The issue of eskatamine— a close relative of ketamine now up for approval as a treatment for depression, in the form of a nasal spray — first arose back in March. My attention was drawn by an enthusiastic first person account from a patient. So enthusiastic, in fact, that it felt like a commercial for the drug. Here’s my post with a link to the original article: Ketamine Comeback.

Now, only a few months later, the same newspaper provides us with a second piece, this one far more critical.

What happened? Mostly, further review and analysis turned up some problems. These came from experts who were not directly associated with Janssen, the drug’s maker, or Johnson & Johnson, Janssen’s parent company.

You may recall that J&J has recently been sued by the state of Oklahoma for its role in the prescription opioid epidemic. In addition to making and marketing its own products, J&J actually grows opium poppies used by others to make their drugs.

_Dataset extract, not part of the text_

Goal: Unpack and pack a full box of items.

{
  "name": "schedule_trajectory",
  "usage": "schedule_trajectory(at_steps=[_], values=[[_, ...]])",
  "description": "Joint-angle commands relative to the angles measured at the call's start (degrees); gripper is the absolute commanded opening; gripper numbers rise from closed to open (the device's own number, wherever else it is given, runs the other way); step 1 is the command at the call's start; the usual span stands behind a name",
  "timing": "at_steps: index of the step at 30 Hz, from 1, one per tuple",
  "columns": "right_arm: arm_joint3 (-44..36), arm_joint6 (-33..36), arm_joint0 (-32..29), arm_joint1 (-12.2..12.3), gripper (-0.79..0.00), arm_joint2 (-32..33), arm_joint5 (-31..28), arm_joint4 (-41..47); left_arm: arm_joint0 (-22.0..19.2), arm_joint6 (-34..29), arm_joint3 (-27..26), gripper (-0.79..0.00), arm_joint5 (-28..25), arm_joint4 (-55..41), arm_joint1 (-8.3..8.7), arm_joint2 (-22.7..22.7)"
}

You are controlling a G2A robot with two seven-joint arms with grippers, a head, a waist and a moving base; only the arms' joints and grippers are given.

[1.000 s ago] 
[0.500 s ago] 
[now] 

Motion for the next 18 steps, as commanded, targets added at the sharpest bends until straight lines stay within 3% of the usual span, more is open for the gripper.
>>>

Anyway, we’ve seen a big push within the Federal government to get esketamine into widespread use, principally through the VA’s massive health system. Some objections already on record:

  • Is this drug truly effective? We’re not 100% certain. The first two trials suggested it was no better than placebo. The FDA accepted a third trial which apparently did support its effectiveness, at least marginally. This third trial was criticized as different from its predecessors, and perhaps less reliable.
  • There’s no evidence yet that the drug is effective with target populations such as males or persons over 65– two groups that dominate the VA patient population. Why is that missing?
  • During the trials, there were more deaths than predicted — 6 who received the drug, including suicides, versus none in the control group. Not sure what that means, but it isn’t a good omen.
  • Also during the trials, researchers observed dissociation and elevated BP during induction — meaning the patient had to remain in the clinic for at least two hours, under observation. Those symptoms are typical of ketamine intoxication. What’s going on there?

Last but not least, there is the issue of cost. This drug is expensive — $900 for the initial treatment, and an estimated $7000 over the first few months. Presumably much of this profit margin for the maker. Can this be negotiated down by the VA, given that taxpayer funds are involved?

By the way, the drug now has an official brand name, Spravato. A play on nasal spray? I’m not sure about the ‘vato’ part. In Mexico that just means “dude”, so maybe the name translates to “Spray, Dude?”

I’m kidding.

Anyway, the article specifically mentions the active role played by the President in pushing for approval for use by the Veteran’s Administration. Such interference from presidents, no matter who they are, is never a good idea. Most presidents know little or nothing about the intricacies of treating major mental illness. Best if they leave such decisions to those who do.

I think to be safe the approval process should be extended until decision-makers have a better grasp on the likely outcome of widespread use with a vulnerable population such as VA patients. Could be that there are risks we haven’t yet identified, or benefits that have been overstated (again) by commercial interests.

Plus we already know the drug is overpriced.